Vladimir_Nesov comments on All AGI Safety questions welcome (especially basic ones) [April 2023]

Vladimir_Nesov 8 Apr 2023 14:25 UTC
4 points
1
One problem with utility maximizers, apart from use of obviously wrong utility functions, is that even approximately correct utility functions lead to ruin by goodharting what they actually measure, moving the environment outside the scope of situations where the utility proxy remains approximately correct.

To oppose this, we need the system to be aware of the scope of situations its utility proxy adequately describes. One proposal for doing this is quantilization, where the scope of robustness is tracked by its base distribution.
- rotatingpaguro 8 Apr 2023 18:22 UTC
  3 points
  0
  Parent
  I agree with what you write but it does not answer the question. From the links you provide I arrived at Quantilizers maximize expected utility subject to a conservative cost constraint, which says that a quantilizer, which is a more accurate formalization of a satisficer as I defined it, maximizes utility subject to a constraint over the pessimization of all possible cost functions from the action generation mechanism to the action selection. This is relevant but does not translate the satisficer to a maximizer, unless it is possible to express that constraint in the utility function (maybe it’s possible, I don’t see how to do it).
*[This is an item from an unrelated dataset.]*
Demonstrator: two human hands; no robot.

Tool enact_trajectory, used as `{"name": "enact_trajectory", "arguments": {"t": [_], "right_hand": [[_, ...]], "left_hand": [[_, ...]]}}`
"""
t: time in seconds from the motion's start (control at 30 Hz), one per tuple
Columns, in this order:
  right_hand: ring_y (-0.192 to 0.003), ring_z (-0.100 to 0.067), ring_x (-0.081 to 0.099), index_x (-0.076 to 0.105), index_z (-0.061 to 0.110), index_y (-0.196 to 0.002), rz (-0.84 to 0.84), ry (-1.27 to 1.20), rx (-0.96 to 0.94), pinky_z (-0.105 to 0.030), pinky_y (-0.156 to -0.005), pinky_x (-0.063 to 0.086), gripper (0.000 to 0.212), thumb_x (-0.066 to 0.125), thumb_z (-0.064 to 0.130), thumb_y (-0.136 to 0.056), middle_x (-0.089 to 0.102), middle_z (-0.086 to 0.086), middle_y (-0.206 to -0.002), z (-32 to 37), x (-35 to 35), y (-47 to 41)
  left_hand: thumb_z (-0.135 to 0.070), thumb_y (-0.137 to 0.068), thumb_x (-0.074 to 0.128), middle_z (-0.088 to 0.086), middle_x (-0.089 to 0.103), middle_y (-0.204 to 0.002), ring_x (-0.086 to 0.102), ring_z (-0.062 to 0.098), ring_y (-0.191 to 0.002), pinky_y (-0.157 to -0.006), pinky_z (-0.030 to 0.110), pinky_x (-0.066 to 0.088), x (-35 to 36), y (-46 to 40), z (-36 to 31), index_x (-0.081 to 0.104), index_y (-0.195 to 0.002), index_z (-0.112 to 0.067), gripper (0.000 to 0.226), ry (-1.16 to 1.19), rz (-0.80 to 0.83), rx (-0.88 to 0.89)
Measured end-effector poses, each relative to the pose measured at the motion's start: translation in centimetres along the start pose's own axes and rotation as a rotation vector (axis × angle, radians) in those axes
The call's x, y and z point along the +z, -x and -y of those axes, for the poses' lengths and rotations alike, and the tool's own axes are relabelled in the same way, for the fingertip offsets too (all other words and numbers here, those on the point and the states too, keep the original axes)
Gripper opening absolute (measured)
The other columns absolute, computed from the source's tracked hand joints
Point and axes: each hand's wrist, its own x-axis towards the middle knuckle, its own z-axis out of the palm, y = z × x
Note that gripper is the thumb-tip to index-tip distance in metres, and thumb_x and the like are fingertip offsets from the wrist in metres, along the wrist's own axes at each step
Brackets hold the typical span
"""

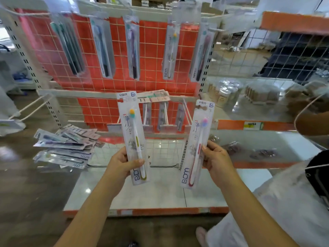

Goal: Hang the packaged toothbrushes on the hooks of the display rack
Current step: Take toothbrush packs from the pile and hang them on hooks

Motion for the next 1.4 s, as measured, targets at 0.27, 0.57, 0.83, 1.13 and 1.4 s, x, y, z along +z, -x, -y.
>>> {"name": "enact_trajectory", "arguments": {"t": [0.27,0.57,0.83,1.13,1.4], "right_hand": [[-0.08,-0.02,0.066,0.064,0.009,-0.108,-0.012,0.012,0.096,-0.026,-0.059,0.055,0.023,0.046,0.005,-0.095,0.071,-0.007,-0.092,-3.1,-1.8,2.3],[-0.07,-0.013,0.069,0.065,0.013,-0.103,-0.013,0.021,0.192,-0.023,-0.056,0.053,0.021,0.046,0.007,-0.095,0.072,-0.002,-0.085,-6.4,-2.6,2.9],[-0.069,-0.012,0.069,0.063,0.016,-0.099,-0.036,0.005,0.29,-0.025,-0.055,0.054,0.02,0.045,0.008,-0.096,0.072,0.0,-0.081,-10.0,-3.6,3.5],[-0.085,-0.019,0.07,0.061,0.015,-0.111,-0.063,0.001,0.474,-0.036,-0.073,0.055,0.02,0.049,0.012,-0.095,0.071,-0.006,-0.1,-15.7,-3.6,1.9],[-0.087,-0.018,0.069,0.061,0.018,-0.105,-0.117,0.005,0.553,-0.037,-0.077,0.055,0.016,0.05,0.013,-0.094,0.07,-0.006,-0.1,-18.6,-4.0,-1.9]], "left_hand": [[0.006,-0.074,0.063,0.015,0.07,-0.1,0.066,0.034,-0.094,-0.078,0.044,0.055,0.5,2.7,3.8,0.06,-0.108,-0.011,0.038,-0.032,-0.048,-0.094],[0.007,-0.078,0.061,0.009,0.072,-0.097,0.07,0.026,-0.088,-0.065,0.03,0.058,1.2,4.6,6.8,0.06,-0.105,-0.015,0.034,-0.066,-0.054,-0.221],[0.007,-0.078,0.061,0.01,0.071,-0.096,0.07,0.022,-0.083,-0.06,0.026,0.057,1.2,4.5,9.1,0.059,-0.104,-0.011,0.032,-0.039,-0.056,-0.288],[0.008,-0.08,0.06,0.0,0.072,-0.078,0.071,0.013,-0.07,-0.054,0.022,0.055,0.4,3.2,14.5,0.057,-0.095,-0.013,0.026,-0.077,-0.05,-0.447],[0.008,-0.079,0.061,0.008,0.069,-0.092,0.068,0.021,-0.08,-0.06,0.031,0.057,0.3,0.1,17.2,0.057,-0.109,-0.011,0.036,-0.051,-0.067,-0.609]]}}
  - Vladimir_Nesov 8 Apr 2023 19:20 UTC
    2 points
    0
    Parent
    Sure, it’s more of a reframing of the question in a direction where I’m aware of an interesting answer. Specifically, since you mentioned alignment problems, satisficers sound like something that should fight goodharting, and that might need awareness of scope of robustness, not just optimizing less forcefully.
    
    Looking at the question more closely, one problem is that the way you are talking about a satisficer, it might have a different type signature from EU maximizers. (Unlike expected utility maximizers, “satisficers” don’t have a standard definition.) EU maximizer can compare events (parts of the sample space) and choose one with higher expected utility, which is equivalent to coherent preference between such events. So an EU agent is not just taking actions in individual possible worlds that are points of the sample space (that the utility function evaluates on). Instead it’s taking actions in possible “decision situations” (which are not the same thing as possible worlds or events) that offer a choice between multiple events in the sample space, each event representing uncertainty about possible worlds, and with no opportunity to choose outcomes that are not on offer in this particular “decision situation”.
    
    But a satisficer, under a minimal definition, just picks a point of the space, instead of comparing given events (subspaces). For example, if given a choice among events that all have very high expected utility (higher than the satisficer’s threshold), what is the satisficer going to do? Perhaps it should choose the option with least expected utility, but that’s unclear (and likely doesn’t result in utility maximization for any utility function, or anything reasonable from the alignment point of view). So the problem seems underspecified.